> [YOUR TASK]:
Starting with the line containing "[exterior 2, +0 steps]" and going on through the line containing "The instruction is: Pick", return the lines of the data below exactly, and only those.

[Excerpts from a dataset]
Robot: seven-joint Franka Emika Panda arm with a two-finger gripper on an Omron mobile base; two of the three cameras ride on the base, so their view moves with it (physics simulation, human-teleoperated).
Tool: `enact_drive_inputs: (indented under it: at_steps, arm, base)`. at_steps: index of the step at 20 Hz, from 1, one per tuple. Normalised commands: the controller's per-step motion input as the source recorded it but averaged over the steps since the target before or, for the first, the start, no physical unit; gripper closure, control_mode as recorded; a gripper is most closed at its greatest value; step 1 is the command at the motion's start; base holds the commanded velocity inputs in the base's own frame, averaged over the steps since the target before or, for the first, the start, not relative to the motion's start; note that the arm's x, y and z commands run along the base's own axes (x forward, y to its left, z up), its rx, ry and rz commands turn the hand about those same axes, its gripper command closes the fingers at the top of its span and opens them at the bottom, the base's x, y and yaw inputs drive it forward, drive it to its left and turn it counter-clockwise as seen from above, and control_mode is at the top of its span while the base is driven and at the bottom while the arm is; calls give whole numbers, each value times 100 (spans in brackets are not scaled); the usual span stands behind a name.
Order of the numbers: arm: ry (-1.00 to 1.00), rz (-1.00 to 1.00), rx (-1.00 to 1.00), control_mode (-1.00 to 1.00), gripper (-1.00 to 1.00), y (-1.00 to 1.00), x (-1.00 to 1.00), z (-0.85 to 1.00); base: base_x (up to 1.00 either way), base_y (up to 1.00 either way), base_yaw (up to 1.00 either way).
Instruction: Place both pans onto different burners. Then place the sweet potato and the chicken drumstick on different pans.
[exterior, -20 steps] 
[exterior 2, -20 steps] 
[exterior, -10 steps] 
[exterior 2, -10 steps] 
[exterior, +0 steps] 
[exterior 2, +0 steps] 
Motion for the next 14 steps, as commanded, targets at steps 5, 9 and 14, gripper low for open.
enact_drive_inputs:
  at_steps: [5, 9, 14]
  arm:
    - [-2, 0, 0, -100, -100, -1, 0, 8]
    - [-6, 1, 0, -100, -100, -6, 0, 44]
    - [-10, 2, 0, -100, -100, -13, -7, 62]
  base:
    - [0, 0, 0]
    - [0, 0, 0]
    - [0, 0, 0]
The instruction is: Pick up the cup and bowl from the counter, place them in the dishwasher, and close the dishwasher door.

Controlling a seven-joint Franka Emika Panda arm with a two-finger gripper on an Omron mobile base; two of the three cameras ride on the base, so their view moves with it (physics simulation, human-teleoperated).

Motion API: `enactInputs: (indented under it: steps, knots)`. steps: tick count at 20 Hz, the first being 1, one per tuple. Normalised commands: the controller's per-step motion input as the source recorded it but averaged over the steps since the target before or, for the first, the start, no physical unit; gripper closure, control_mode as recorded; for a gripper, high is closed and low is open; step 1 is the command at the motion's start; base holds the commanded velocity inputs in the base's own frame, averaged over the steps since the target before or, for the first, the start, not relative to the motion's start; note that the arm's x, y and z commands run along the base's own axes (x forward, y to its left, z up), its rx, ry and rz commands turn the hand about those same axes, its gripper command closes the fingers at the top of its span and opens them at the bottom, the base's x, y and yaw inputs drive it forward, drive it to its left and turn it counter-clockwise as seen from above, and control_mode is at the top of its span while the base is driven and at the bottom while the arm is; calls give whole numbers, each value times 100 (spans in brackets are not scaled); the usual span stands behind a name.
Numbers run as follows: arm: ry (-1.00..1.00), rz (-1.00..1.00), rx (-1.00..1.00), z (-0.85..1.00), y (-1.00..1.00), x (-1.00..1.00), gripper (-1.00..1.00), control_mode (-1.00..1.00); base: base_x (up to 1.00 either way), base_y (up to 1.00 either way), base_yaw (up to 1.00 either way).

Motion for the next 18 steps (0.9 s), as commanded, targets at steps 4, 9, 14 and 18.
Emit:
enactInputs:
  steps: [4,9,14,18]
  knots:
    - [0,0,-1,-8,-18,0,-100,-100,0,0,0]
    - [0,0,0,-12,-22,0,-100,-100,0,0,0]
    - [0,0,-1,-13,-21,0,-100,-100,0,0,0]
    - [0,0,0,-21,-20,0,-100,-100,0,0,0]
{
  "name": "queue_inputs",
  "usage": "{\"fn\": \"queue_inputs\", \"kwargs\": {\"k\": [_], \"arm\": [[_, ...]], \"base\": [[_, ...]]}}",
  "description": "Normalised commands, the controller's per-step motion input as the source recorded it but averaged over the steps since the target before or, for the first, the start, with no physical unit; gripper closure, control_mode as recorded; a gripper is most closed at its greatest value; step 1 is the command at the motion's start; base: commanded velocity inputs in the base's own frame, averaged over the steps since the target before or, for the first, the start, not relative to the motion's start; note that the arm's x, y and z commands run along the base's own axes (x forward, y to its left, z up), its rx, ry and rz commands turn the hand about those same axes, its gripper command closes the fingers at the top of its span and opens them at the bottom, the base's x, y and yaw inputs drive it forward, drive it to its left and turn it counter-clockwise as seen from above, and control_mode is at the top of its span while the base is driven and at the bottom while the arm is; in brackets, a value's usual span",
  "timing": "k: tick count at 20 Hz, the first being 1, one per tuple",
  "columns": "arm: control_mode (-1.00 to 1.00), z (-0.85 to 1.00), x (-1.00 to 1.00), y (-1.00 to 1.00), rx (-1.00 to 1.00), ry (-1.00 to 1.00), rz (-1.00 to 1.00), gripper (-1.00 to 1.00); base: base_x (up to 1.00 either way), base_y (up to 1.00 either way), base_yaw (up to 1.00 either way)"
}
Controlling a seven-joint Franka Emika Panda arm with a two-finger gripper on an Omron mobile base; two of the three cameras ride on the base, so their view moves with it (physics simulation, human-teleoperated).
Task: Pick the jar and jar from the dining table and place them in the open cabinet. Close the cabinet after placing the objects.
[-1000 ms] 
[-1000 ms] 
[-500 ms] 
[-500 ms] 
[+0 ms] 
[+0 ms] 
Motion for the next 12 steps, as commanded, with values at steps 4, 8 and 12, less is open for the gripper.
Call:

> [WRITTEN ANSWER]:
[exterior 2, +0 steps] 
Motion for the next 14 steps, as commanded, targets at steps 5, 9 and 14, gripper low for open.
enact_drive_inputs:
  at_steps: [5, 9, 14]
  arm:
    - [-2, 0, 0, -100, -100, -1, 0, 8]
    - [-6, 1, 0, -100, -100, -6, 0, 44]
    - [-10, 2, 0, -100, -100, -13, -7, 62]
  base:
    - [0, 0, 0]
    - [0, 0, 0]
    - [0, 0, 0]
The instruction is: Pick up the cup and bowl from the counter, place them in the dishwasher, and close the dishwasher door.

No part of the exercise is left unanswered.